Brief: Output the records in full, exactly as given.
== Given entries ==
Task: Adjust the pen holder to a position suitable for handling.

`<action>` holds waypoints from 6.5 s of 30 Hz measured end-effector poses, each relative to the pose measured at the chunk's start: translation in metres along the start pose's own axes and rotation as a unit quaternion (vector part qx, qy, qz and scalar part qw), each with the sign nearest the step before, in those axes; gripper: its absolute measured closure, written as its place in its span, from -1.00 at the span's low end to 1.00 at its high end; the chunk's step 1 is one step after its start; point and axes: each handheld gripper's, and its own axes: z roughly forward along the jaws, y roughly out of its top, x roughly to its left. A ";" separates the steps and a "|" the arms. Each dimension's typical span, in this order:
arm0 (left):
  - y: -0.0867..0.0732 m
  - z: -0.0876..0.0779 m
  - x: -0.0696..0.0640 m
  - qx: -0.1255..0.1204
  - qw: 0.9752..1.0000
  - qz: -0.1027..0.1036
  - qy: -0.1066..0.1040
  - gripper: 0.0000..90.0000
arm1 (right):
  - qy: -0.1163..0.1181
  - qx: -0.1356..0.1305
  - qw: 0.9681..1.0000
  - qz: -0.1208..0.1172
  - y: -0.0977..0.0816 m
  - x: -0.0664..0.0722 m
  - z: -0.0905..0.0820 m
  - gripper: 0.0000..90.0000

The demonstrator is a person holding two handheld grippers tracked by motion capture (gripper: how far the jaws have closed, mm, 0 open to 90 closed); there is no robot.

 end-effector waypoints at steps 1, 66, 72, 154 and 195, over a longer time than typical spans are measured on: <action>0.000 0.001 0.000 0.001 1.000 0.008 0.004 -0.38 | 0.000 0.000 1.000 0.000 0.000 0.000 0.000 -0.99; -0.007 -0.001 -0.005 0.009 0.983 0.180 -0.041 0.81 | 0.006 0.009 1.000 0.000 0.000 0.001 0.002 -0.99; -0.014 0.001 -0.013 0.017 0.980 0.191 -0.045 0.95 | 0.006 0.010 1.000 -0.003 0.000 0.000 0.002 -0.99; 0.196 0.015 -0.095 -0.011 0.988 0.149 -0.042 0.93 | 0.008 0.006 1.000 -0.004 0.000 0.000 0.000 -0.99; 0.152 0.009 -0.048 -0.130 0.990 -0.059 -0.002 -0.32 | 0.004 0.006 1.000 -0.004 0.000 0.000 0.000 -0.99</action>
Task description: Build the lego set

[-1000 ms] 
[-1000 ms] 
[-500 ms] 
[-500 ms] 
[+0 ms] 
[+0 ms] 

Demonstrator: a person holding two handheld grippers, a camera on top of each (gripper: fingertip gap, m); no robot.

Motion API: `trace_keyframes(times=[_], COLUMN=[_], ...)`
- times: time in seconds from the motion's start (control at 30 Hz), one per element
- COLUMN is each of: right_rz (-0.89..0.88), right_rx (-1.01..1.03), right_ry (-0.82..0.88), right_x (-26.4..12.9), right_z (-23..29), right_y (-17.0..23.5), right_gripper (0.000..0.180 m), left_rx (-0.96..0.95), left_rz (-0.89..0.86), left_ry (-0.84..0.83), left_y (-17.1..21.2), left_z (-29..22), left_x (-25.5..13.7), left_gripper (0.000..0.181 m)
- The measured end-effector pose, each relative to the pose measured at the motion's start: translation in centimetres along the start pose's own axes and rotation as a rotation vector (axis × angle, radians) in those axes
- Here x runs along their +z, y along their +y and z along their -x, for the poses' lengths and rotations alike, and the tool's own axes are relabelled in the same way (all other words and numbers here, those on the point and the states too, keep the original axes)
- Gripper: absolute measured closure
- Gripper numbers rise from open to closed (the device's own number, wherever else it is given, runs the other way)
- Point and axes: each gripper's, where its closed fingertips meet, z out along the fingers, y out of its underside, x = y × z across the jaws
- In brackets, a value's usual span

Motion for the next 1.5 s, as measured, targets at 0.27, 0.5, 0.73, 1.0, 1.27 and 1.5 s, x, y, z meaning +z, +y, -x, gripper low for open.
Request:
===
Response box:
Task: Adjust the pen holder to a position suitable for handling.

`<action>` holds waypoints from 6.5 s of 30 Hz measured end-effector poses, each relative to the pose measured at the chunk's start: translation in metres along the start pose's own axes and rotation as a unit quaternion (vector part qx, qy, qz and scalar part qw), each with the sign nearest the step before, in those axes; gripper: its absolute measured closure, written as its place in its span, from -1.00 at the span's low end to 1.00 at its high end; the chunk's step 1 is one step after its start; point and axes: each handheld gripper's, and its own axes: z roughly forward along the jaws, y roughly out of its top, x roughly to its left. A ";" separates the steps and a "|" the arms. Each dimension's typical span, in this order:
arm0 (left):
  - y: -0.0867..0.0732 m
  - z: -0.0876..0.0779 m
  - x: -0.0696..0.0640 m
  - qx: -0.1255..0.1204
  - qw: 0.9752..1.0000
  - qz: -0.1027..0.1036
  - qy: -0.1066..0.1040
  - gripper: 0.0000..90.0000
arm1 (right):
  - qy: -0.1163..0.1181
  - qx: -0.1356..0.1305
  - qw: 0.9681..1.0000
  - qz: -0.1208..0.1172
  - y: -0.0977..0.0816 m
  - x: -0.0664..0.0722 m
  - z: -0.0905..0.0820 m
  - gripper: 0.0000..90.0000

The demonstrator is a person holding two handheld grippers tracked by motion capture (gripper: how far the jaws have closed, mm, 0 open to 90 closed); there is no robot.

 end-effector waypoints at steps 1, 66, 72, 154 and 195, over a longer time than typical spans are measured on: <action>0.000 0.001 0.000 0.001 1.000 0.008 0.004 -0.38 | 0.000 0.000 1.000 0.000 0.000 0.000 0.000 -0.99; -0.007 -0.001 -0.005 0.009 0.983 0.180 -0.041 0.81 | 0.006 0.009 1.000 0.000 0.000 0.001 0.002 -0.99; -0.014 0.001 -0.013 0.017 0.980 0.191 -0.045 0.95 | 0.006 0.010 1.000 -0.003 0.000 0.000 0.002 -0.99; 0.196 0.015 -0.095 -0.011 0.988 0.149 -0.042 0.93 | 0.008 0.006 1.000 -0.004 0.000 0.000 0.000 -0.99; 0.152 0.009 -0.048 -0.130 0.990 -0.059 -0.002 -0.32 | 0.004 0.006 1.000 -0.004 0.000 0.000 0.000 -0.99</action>
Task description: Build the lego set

[-1000 ms] 
[-1000 ms] 
[-500 ms] 
[-500 ms] 
[+0 ms] 
[+0 ms] 

Demonstrator: a person holding two handheld grippers, a camera on top of each (gripper: fingertip gap, m); no robot.

Motion API: `trace_keyframes(times=[_], COLUMN=[_], ...)`
- times: time in seconds from the motion's start (control at 30 Hz), one per element
- COLUMN is each of: right_rz (-0.89..0.88), right_rx (-1.01..1.03), right_ry (-0.82..0.88), right_x (-26.4..12.9), right_z (-23..29), right_y (-17.0..23.5), right_gripper (0.000..0.180 m), left_rx (-0.96..0.95), left_rz (-0.89..0.86), left_ry (-0.84..0.83), left_y (-17.1..21.2), left_z (-29..22), left_x (-25.5..13.7), left_gripper (0.000..0.181 m)
- The measured end-effector pose, each relative to the pose measured at the motion's start: translation in centimetres along the start pose's own axes and rotation as a rotation vector (axis × angle, radians) in those axes
- Here x runs along their +z, y along their +y and z along their -x, for the poses' lengths and rotations alike, and the tool's own axes are relabelled in the same way (all other words and numbers here, those on the point and the states too, keep the original axes)
- Gripper: absolute measured closure
- Gripper numbers rise from open to closed (the device's own number, wherever else it is given, runs the other way)
- Point and axes: each gripper's, where its closed fingertips meet, z out along the fingers, y out of its underside, x = y × z across the jaws
- In brackets, a value's usual span

Motion for the next 1.5 s, as measured, targets at 0.27, 0.5, 0.73, 1.0, 1.27 and 1.5 s, x, y, z meaning +z, +y, -x, gripper low for open.
Request:

No more work is needed on this exercise.